Prior to the surgery, we'd been told that the brace might delay Abigail's mobility milestones. But Abigail is now 1 year old and she’s figured out how to stand up on her own into the best sumo squat you’ve sever een. She’s even taking supported steps along our furniture and her toy walker, but prefers to Army crawl crazy fast. Needless to say, I’m jealous of her core and arms.
We are now entering the sixth month of Abigail's brace being on full-time. I’m ready to be done, but it’s not up to me to make that call: it's up to the doctors. Eventually, hopefully soon, they'll decide she'll only need to wear it while sleeping.
My husband and I are grateful to have a resilient baby who is going places in life.
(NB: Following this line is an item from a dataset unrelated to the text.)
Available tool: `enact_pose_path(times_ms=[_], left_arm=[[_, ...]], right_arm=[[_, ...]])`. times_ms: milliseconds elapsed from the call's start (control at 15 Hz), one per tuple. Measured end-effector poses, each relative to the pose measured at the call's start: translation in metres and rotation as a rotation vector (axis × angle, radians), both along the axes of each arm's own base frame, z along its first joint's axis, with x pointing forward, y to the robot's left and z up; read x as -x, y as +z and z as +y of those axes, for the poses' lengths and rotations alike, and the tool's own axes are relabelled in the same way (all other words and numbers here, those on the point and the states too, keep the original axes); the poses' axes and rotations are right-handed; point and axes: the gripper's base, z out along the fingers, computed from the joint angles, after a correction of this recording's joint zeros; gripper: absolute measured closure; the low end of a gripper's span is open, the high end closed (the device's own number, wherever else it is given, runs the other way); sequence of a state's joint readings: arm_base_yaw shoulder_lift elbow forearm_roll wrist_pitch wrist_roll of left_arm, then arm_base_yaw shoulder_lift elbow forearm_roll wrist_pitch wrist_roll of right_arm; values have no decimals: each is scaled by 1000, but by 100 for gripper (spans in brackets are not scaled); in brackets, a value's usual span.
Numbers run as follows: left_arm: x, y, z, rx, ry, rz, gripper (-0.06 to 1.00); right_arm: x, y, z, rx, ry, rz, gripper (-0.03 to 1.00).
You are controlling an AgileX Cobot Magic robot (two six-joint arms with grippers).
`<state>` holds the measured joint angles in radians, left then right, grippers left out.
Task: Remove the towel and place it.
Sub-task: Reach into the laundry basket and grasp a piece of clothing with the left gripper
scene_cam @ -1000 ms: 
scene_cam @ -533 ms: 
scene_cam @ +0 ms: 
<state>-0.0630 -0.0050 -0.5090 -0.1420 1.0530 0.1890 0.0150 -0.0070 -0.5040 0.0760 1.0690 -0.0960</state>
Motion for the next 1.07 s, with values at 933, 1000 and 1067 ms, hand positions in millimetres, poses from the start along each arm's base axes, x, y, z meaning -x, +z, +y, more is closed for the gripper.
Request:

There are small things that I realize now that she couldn’t do that other kids or parents don’t think twice about. For instance, you know that cute moment when your baby discovers their toes and puts them straight in their mouth? That didn’t happen for us until Abigail was in her brace. I didn’t realize that I'd been waiting for that moment until it happened and I saw the joy in her face, I definitely teared up.
Nothing could have prepared us for dealing with hip dysplasia. We’re grateful for her doctor and the nurses at the children’s hospital. We’re more grateful for our friends and family for their support and helping take care of her so we could get out. And I’m grateful for the mom I found on Facebook who went through the same thing so I could ask questions, vent, or just compare notes.
I don’t know how much longer Abigail will have to wear a brace, full-time or part-time. I wish I knew the answer. But I can say that my husband and I are most grateful to have a resilient baby who is going places in life. Right now, she's destroying our entire house via sumo squats, but in the future, I know for a fact that she’ll take on the world.